I would describe Patson as a calm child compared to his more hyperactive twin sister. By becoming a better parent, I hope I can help him and his siblings to have a better life than I have. I wish for my children to be educated and for them to have careers of their choice. I want them to live well and happily in the future. As a parent, I hope the abuse of children can end in my community. There are a lot of stories of children being raped or killed in my community and other parts of the country. The government must help parents provide children with access to education, clothes, food and shelter because things are hard at the moment because of the coronavirus.
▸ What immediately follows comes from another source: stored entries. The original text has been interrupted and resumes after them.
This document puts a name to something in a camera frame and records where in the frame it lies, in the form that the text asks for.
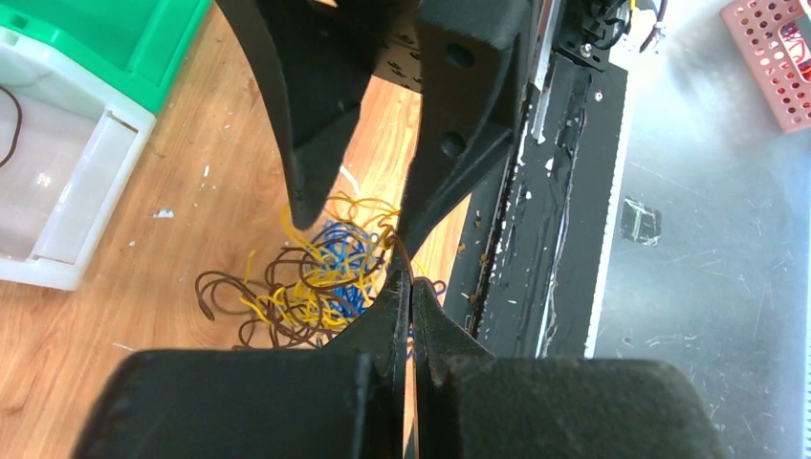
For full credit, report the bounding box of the white plastic bin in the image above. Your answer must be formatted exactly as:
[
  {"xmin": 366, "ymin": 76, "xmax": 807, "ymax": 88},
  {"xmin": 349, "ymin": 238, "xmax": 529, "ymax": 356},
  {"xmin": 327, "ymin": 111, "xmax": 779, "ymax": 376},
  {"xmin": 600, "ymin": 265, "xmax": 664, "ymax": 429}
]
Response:
[{"xmin": 1, "ymin": 28, "xmax": 156, "ymax": 291}]

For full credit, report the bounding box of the pink perforated basket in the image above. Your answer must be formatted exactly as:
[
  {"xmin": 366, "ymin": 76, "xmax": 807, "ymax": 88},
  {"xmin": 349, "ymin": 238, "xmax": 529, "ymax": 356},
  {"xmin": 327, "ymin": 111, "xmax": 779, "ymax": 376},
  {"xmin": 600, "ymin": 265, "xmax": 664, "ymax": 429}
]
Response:
[{"xmin": 720, "ymin": 0, "xmax": 810, "ymax": 133}]

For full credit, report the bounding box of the blue cable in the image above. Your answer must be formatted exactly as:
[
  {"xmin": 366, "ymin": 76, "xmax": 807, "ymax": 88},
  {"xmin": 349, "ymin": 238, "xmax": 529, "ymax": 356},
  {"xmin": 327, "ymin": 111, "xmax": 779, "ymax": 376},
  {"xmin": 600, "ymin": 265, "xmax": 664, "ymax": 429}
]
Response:
[{"xmin": 300, "ymin": 218, "xmax": 448, "ymax": 318}]

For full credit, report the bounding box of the black cable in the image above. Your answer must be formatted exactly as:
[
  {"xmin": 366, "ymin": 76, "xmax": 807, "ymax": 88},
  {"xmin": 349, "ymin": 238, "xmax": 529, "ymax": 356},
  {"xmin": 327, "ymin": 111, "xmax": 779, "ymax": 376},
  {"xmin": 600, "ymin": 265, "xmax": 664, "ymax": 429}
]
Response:
[{"xmin": 0, "ymin": 85, "xmax": 24, "ymax": 169}]

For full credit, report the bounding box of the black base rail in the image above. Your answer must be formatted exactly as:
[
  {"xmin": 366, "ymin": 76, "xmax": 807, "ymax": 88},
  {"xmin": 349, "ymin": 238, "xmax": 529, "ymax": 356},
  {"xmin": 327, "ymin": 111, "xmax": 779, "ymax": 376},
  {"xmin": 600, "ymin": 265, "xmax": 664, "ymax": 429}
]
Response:
[{"xmin": 444, "ymin": 1, "xmax": 634, "ymax": 358}]

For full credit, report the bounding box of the green plastic bin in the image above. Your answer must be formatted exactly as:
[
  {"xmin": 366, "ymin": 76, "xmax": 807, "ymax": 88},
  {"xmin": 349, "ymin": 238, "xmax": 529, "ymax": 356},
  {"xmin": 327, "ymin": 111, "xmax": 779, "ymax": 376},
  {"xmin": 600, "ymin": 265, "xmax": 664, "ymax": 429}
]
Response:
[{"xmin": 1, "ymin": 0, "xmax": 211, "ymax": 115}]

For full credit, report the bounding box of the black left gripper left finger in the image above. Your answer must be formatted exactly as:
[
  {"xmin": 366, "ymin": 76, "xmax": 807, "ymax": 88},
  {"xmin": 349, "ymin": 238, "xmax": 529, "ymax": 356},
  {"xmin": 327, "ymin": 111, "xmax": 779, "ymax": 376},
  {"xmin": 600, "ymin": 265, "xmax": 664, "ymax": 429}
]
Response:
[{"xmin": 73, "ymin": 269, "xmax": 411, "ymax": 458}]

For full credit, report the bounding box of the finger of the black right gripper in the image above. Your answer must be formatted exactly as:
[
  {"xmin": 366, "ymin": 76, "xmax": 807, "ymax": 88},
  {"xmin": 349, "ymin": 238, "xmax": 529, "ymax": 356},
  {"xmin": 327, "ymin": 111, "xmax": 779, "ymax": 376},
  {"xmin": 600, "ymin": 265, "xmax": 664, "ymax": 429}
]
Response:
[
  {"xmin": 397, "ymin": 1, "xmax": 539, "ymax": 253},
  {"xmin": 218, "ymin": 1, "xmax": 381, "ymax": 230}
]

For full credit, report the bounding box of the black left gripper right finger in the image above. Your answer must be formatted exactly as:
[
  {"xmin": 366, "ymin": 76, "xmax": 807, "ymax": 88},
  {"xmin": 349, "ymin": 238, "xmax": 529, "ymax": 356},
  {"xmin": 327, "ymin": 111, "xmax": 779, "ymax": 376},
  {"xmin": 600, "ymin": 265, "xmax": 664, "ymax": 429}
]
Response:
[{"xmin": 411, "ymin": 278, "xmax": 725, "ymax": 458}]

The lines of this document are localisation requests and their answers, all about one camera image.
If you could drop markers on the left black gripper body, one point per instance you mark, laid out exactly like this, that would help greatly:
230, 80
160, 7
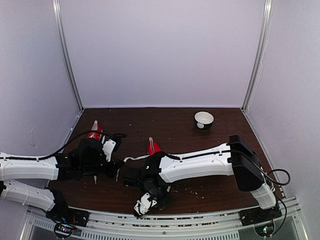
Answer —
92, 168

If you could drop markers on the red canvas sneaker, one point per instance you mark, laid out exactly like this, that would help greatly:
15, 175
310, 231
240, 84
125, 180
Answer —
96, 131
152, 159

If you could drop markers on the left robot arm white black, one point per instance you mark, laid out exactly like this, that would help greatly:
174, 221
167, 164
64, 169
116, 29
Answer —
57, 166

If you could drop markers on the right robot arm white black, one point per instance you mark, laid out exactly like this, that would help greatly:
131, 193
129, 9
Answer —
233, 158

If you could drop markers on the black bowl white inside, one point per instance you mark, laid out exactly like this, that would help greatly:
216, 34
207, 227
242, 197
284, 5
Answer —
203, 120

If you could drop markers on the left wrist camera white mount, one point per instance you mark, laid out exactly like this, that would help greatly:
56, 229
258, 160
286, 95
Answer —
111, 145

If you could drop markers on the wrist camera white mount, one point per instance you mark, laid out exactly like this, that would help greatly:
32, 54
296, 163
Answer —
111, 145
143, 205

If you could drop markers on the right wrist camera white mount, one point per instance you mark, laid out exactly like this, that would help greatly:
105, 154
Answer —
143, 205

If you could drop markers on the aluminium front rail frame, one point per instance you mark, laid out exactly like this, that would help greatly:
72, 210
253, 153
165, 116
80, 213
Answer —
219, 225

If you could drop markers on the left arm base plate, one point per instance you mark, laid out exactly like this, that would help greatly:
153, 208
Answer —
71, 216

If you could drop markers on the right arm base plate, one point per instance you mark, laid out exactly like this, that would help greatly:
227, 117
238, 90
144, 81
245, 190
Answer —
257, 215

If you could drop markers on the left aluminium corner post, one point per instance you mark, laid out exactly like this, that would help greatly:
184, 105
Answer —
66, 57

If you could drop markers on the aluminium corner post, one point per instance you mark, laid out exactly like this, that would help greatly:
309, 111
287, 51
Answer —
66, 57
263, 37

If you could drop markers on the right aluminium corner post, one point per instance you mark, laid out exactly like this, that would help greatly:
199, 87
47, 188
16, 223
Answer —
263, 37

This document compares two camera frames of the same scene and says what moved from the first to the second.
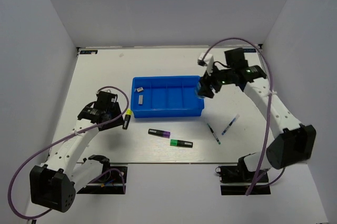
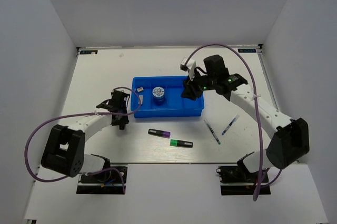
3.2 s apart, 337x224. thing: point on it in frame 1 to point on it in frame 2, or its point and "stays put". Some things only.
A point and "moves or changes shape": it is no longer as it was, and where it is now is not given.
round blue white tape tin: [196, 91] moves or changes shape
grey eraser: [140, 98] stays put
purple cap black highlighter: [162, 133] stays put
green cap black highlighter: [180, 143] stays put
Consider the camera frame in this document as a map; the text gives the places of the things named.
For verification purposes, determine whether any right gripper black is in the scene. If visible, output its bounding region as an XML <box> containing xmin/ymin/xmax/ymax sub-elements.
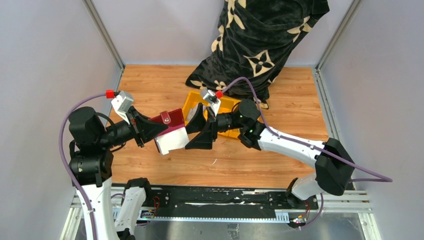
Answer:
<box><xmin>180</xmin><ymin>103</ymin><xmax>246</xmax><ymax>151</ymax></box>

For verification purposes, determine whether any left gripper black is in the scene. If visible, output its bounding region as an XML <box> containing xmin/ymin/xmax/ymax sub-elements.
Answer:
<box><xmin>97</xmin><ymin>104</ymin><xmax>169</xmax><ymax>147</ymax></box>

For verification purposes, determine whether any yellow three-compartment bin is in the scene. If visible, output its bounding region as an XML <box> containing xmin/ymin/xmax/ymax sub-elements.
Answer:
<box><xmin>181</xmin><ymin>90</ymin><xmax>263</xmax><ymax>140</ymax></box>

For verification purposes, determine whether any red leather card holder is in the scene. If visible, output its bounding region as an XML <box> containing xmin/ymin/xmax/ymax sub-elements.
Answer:
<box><xmin>149</xmin><ymin>108</ymin><xmax>185</xmax><ymax>135</ymax></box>

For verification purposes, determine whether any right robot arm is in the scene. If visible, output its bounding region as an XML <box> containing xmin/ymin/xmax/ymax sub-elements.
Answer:
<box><xmin>185</xmin><ymin>99</ymin><xmax>354</xmax><ymax>209</ymax></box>

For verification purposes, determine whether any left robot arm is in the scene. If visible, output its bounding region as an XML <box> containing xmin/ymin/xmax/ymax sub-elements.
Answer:
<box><xmin>69</xmin><ymin>106</ymin><xmax>168</xmax><ymax>240</ymax></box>

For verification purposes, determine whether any grey card in bin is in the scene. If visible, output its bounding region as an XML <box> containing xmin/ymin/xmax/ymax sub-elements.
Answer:
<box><xmin>186</xmin><ymin>106</ymin><xmax>198</xmax><ymax>122</ymax></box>

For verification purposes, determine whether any black floral blanket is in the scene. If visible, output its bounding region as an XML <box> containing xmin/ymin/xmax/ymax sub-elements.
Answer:
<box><xmin>185</xmin><ymin>0</ymin><xmax>330</xmax><ymax>109</ymax></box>

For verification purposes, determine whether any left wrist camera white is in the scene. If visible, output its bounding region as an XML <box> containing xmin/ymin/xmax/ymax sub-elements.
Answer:
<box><xmin>111</xmin><ymin>91</ymin><xmax>134</xmax><ymax>124</ymax></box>

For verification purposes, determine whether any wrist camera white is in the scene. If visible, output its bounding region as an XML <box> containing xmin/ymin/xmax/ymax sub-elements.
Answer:
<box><xmin>111</xmin><ymin>91</ymin><xmax>134</xmax><ymax>124</ymax></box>
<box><xmin>200</xmin><ymin>88</ymin><xmax>221</xmax><ymax>116</ymax></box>

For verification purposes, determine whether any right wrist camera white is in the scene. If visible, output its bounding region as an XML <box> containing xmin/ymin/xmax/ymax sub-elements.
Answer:
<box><xmin>200</xmin><ymin>88</ymin><xmax>221</xmax><ymax>116</ymax></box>

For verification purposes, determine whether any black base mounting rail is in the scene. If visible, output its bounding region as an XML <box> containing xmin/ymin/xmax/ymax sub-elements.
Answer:
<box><xmin>142</xmin><ymin>185</ymin><xmax>320</xmax><ymax>223</ymax></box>

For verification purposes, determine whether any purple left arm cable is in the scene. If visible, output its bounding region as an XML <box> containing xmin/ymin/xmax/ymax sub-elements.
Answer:
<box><xmin>58</xmin><ymin>89</ymin><xmax>157</xmax><ymax>240</ymax></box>

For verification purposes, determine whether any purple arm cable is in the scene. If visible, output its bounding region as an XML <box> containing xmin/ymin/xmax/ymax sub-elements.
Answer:
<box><xmin>215</xmin><ymin>76</ymin><xmax>394</xmax><ymax>229</ymax></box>
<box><xmin>58</xmin><ymin>89</ymin><xmax>157</xmax><ymax>240</ymax></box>

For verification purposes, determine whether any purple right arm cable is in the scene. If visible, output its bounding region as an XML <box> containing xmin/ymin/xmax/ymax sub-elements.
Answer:
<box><xmin>215</xmin><ymin>76</ymin><xmax>394</xmax><ymax>229</ymax></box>

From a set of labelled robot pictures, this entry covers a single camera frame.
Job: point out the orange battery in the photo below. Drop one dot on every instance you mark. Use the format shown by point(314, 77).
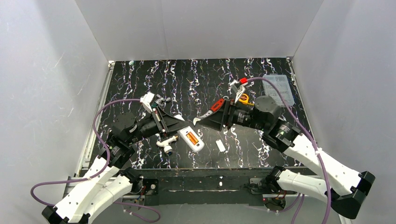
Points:
point(192, 138)

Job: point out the red handled ratchet wrench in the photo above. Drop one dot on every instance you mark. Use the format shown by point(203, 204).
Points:
point(214, 108)

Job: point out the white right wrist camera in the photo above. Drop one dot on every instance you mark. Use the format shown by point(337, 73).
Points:
point(238, 86)

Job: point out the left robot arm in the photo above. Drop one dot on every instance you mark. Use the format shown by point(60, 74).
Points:
point(107, 180)

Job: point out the white plastic valve fitting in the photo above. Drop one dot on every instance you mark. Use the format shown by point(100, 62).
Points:
point(166, 144)

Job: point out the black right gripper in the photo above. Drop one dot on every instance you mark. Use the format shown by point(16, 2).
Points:
point(228, 114)

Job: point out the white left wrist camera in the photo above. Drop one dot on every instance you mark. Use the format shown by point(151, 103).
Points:
point(147, 100)

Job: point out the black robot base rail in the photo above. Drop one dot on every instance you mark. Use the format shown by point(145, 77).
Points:
point(219, 186)

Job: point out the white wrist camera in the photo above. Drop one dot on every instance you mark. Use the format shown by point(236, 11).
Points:
point(238, 86)
point(147, 100)

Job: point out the clear plastic screw box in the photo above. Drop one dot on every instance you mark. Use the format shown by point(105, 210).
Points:
point(281, 82)

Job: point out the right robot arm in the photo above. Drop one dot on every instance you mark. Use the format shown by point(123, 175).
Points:
point(344, 188)

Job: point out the white remote battery cover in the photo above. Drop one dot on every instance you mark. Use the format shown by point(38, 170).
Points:
point(220, 146)

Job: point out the yellow tape measure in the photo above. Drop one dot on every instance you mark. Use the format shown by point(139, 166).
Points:
point(244, 99)

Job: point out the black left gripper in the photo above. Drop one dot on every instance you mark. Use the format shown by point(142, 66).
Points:
point(159, 119)

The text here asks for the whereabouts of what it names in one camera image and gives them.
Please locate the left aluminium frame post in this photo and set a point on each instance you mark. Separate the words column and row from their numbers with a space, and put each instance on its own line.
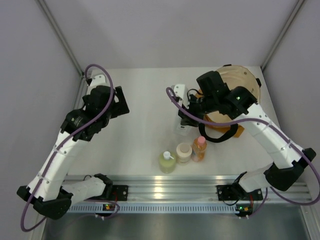
column 43, row 6

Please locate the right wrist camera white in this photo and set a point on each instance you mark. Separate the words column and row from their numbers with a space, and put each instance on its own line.
column 180, row 91

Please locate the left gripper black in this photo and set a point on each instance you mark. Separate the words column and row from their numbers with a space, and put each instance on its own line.
column 119, row 108

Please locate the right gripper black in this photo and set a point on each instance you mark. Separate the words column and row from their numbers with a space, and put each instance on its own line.
column 186, row 120

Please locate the beige cap cream bottle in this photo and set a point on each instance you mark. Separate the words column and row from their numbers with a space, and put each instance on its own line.
column 183, row 152

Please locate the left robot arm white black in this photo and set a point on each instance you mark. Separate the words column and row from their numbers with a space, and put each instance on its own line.
column 47, row 192

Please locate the right aluminium frame post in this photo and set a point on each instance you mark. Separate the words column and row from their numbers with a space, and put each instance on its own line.
column 298, row 5

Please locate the white bottle black cap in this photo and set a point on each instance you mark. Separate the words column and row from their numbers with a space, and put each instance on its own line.
column 180, row 129

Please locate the tan canvas tote bag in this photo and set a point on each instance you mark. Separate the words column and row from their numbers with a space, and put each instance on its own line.
column 244, row 89

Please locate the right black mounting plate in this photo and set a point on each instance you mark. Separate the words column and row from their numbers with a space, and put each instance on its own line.
column 225, row 193

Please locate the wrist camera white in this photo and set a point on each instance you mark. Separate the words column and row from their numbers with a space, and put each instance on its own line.
column 180, row 91
column 98, row 80

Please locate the orange bottle pink cap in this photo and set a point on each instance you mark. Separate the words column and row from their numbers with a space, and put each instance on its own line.
column 199, row 146

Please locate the aluminium frame post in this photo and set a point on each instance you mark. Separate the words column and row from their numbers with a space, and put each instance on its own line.
column 43, row 6
column 298, row 5

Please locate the white slotted cable duct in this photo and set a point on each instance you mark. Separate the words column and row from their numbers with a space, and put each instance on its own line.
column 151, row 208

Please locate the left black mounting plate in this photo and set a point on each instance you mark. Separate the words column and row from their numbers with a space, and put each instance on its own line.
column 119, row 193

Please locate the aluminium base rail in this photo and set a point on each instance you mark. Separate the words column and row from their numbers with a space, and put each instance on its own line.
column 170, row 188

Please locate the green pump bottle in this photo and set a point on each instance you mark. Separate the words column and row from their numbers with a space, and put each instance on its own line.
column 167, row 162

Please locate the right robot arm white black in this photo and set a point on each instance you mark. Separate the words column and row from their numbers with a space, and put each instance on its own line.
column 220, row 105

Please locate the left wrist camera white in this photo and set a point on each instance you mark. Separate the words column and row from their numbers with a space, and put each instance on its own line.
column 98, row 80

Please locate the black mounting plate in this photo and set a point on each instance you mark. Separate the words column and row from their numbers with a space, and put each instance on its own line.
column 119, row 193
column 225, row 193

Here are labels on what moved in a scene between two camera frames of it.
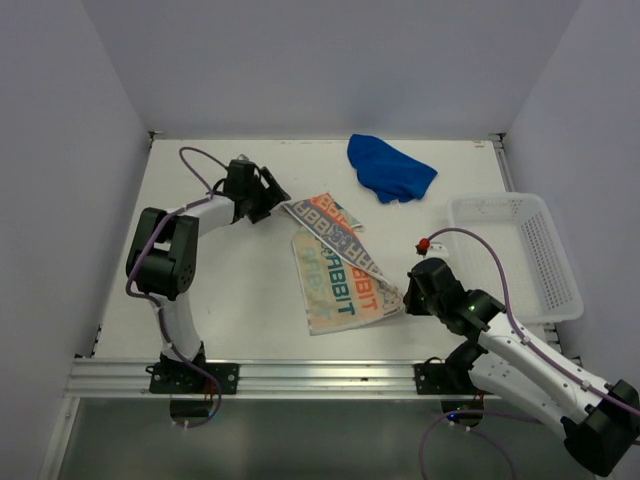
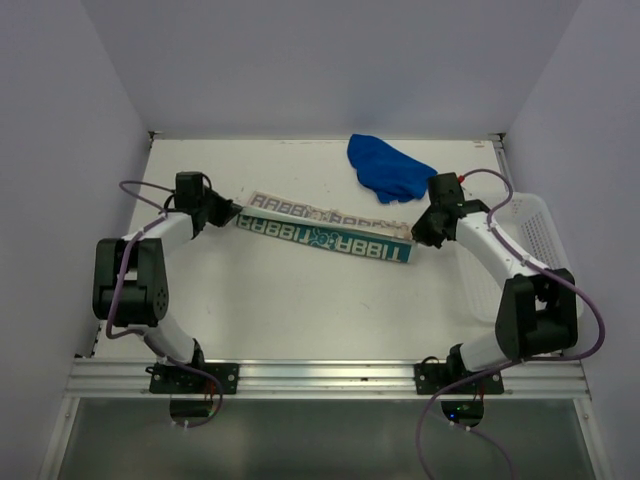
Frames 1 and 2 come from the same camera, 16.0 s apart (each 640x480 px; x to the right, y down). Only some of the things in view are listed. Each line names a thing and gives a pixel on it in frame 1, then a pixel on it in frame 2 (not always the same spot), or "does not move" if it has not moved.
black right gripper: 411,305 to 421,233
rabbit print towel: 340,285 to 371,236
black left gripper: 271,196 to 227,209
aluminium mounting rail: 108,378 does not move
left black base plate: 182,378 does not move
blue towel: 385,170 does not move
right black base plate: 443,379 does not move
For parents, my message is that no matter how difficult things get, they must embrace their children by hugging them even if they seem all grown up.”
Save the Children with the local partner, the Luapula Foundation and financial support from the Ministry for Foreign Affairs of Finland have been implementing the Sungeni Bwino Abana (SBA) Project in Ndola District of the Copperbelt province. The overall goal of the SBA project is to contribute to the realization of children’s protection rights on the Copperbelt Province of Zambia by 2021. This is being achieved through strengthening community child protection systems to prevent and respond to abuse, violence, exploitation and neglect of girls and boys. The project will in 4 years directly reach 1,550 girls, 1,550 boys, 2,398 women and 2,353 men. Indirect beneficiaries will include 3,410 girls, 3410 boys, 6641 women and 6601 men. The SBA project uses the Parenting Without Violence common approach in promoting positive interactions between adults and children.